Work required: Below are lines of data; restate word for word those running from the line containing "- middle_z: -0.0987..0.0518" to the line containing "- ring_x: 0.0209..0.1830", inclusive, and no others.

The data:
○ ○ ○ ○ ○
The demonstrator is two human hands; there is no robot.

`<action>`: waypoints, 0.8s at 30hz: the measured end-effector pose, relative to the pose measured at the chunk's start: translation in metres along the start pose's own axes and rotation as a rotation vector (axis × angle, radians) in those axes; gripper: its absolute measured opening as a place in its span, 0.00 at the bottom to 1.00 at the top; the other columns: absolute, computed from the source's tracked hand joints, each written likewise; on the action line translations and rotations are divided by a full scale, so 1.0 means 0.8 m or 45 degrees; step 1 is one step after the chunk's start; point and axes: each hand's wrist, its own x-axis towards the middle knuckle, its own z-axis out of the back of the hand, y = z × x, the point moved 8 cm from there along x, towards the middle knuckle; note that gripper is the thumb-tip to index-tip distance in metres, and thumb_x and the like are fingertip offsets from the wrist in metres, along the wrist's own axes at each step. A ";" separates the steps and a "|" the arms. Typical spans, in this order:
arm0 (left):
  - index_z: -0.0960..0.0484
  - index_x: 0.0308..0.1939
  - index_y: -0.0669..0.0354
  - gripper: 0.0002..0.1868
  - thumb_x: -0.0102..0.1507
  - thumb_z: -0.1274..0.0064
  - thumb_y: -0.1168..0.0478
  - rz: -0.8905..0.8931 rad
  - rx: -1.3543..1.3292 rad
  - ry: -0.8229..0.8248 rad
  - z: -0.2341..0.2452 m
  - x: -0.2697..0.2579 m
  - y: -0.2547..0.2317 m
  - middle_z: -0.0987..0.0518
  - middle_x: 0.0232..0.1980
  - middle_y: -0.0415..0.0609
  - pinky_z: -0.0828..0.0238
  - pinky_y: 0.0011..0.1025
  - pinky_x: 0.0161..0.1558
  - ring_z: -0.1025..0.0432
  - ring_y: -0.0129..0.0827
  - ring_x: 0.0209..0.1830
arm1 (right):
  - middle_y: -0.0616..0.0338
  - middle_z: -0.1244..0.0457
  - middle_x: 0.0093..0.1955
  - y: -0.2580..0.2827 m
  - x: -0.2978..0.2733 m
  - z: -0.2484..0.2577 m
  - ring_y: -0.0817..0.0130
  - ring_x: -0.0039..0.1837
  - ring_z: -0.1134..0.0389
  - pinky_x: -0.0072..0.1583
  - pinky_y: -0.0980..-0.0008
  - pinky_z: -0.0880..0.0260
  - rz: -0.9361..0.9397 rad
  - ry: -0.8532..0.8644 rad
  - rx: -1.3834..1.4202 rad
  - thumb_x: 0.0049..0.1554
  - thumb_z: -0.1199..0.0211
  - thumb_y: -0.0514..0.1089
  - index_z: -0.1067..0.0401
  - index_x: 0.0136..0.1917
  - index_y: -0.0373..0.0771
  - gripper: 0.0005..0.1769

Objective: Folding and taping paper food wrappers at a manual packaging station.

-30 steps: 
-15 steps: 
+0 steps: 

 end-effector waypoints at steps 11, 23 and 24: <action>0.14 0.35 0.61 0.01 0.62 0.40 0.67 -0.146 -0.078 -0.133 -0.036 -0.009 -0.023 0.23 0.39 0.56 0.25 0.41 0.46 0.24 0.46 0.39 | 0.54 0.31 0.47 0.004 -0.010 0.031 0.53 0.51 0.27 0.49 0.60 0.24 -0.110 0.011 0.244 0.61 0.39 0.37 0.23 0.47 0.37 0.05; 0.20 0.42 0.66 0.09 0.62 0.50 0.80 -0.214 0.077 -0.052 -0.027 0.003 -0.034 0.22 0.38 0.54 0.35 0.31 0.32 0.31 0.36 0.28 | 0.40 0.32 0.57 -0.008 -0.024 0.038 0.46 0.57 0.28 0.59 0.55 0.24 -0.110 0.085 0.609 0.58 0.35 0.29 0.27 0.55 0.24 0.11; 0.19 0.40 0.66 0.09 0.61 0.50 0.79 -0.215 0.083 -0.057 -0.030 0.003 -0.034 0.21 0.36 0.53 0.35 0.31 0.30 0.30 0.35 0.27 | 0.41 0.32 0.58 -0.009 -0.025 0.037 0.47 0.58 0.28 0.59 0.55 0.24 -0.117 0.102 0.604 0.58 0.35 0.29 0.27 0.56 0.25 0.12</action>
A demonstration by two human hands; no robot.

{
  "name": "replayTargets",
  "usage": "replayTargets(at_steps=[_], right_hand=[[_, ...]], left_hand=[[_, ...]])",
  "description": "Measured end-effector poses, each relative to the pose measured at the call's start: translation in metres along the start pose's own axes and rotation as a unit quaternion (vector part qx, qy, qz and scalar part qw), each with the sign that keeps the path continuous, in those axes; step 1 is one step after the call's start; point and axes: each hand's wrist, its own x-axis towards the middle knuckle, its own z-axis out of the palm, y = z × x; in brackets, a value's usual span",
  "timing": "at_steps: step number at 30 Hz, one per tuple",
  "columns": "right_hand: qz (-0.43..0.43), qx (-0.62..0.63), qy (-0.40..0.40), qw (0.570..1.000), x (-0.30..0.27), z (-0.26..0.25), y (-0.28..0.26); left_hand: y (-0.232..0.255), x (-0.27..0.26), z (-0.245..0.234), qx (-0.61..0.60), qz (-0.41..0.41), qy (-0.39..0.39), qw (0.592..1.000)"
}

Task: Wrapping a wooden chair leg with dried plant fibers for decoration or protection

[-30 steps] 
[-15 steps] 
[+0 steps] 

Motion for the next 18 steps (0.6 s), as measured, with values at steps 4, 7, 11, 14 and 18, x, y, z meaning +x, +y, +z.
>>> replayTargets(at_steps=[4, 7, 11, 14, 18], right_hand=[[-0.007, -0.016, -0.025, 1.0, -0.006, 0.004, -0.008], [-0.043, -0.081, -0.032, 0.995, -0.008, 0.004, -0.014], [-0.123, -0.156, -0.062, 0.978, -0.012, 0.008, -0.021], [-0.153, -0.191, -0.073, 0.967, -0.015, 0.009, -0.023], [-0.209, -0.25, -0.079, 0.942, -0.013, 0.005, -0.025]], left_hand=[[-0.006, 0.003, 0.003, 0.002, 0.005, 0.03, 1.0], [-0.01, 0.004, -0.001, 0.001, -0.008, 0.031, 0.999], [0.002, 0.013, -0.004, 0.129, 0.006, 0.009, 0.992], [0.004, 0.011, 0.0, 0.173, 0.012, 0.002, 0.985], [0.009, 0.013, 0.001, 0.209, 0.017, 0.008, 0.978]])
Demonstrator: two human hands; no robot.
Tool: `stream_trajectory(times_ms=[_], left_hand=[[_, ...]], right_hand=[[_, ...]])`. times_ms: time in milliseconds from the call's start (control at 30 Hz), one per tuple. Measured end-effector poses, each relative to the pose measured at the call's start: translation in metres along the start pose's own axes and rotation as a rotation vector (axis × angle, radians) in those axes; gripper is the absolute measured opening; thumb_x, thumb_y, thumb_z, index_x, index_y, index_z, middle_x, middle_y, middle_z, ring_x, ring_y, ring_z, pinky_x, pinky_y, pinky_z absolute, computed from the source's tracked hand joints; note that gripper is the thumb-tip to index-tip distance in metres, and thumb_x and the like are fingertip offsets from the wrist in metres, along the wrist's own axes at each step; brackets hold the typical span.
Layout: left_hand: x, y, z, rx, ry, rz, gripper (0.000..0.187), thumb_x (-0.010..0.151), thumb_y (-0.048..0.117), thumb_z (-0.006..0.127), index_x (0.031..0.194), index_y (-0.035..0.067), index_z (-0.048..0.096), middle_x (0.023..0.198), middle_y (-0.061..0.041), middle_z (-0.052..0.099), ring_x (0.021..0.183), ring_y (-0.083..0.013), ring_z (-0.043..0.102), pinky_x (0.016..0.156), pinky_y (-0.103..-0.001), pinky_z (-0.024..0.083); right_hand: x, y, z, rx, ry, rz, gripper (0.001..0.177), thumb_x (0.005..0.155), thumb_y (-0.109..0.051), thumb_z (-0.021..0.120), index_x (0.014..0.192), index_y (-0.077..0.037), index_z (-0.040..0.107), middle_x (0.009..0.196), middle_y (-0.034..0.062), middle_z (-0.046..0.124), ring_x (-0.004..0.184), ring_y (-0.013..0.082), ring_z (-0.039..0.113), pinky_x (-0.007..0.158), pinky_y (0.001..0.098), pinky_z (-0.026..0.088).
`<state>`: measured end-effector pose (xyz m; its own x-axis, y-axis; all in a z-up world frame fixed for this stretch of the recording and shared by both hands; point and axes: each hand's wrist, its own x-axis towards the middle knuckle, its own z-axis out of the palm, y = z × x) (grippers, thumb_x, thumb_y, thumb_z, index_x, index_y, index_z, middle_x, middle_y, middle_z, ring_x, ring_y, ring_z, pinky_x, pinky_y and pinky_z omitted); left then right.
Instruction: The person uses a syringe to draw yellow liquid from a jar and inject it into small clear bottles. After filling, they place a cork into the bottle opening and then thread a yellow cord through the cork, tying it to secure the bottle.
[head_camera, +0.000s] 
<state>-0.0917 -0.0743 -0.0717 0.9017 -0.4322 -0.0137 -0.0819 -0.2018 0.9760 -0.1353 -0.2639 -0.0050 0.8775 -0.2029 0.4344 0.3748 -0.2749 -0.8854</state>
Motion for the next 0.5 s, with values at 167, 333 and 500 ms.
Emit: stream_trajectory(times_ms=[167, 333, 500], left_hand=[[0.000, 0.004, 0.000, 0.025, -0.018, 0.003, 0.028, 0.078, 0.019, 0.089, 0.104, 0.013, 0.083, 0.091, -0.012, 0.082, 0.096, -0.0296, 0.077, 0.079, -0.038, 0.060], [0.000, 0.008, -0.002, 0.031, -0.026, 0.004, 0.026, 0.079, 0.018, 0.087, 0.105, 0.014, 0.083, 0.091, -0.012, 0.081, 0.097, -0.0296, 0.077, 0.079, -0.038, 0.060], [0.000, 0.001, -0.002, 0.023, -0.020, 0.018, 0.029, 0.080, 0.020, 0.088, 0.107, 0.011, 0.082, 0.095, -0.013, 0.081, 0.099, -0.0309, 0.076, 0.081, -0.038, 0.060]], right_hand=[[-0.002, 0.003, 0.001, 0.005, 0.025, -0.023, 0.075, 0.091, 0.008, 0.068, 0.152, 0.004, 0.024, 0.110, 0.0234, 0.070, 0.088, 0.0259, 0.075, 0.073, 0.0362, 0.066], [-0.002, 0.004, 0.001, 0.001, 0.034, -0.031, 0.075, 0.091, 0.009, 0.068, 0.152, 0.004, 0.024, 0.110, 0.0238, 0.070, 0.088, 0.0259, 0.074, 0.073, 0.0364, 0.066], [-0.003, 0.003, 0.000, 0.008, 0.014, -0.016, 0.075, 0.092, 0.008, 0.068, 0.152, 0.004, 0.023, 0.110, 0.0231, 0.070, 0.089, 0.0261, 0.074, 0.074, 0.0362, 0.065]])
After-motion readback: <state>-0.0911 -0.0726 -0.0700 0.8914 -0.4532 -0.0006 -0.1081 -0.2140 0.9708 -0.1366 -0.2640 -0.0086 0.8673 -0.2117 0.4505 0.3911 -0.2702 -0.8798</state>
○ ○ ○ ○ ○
Task solution:
  - middle_z: -0.0987..0.0518
  - middle_x: 0.0232..0.1980
  - middle_y: -0.0415..0.0609
  - pinky_z: -0.0828..0.0238
  - pinky_y: 0.0011..0.1025
  - pinky_x: 0.0161..0.1558
  - ring_z: -0.1025..0.0432
  - ring_y: -0.0129..0.0827
  - ring_x: 0.0209..0.1830

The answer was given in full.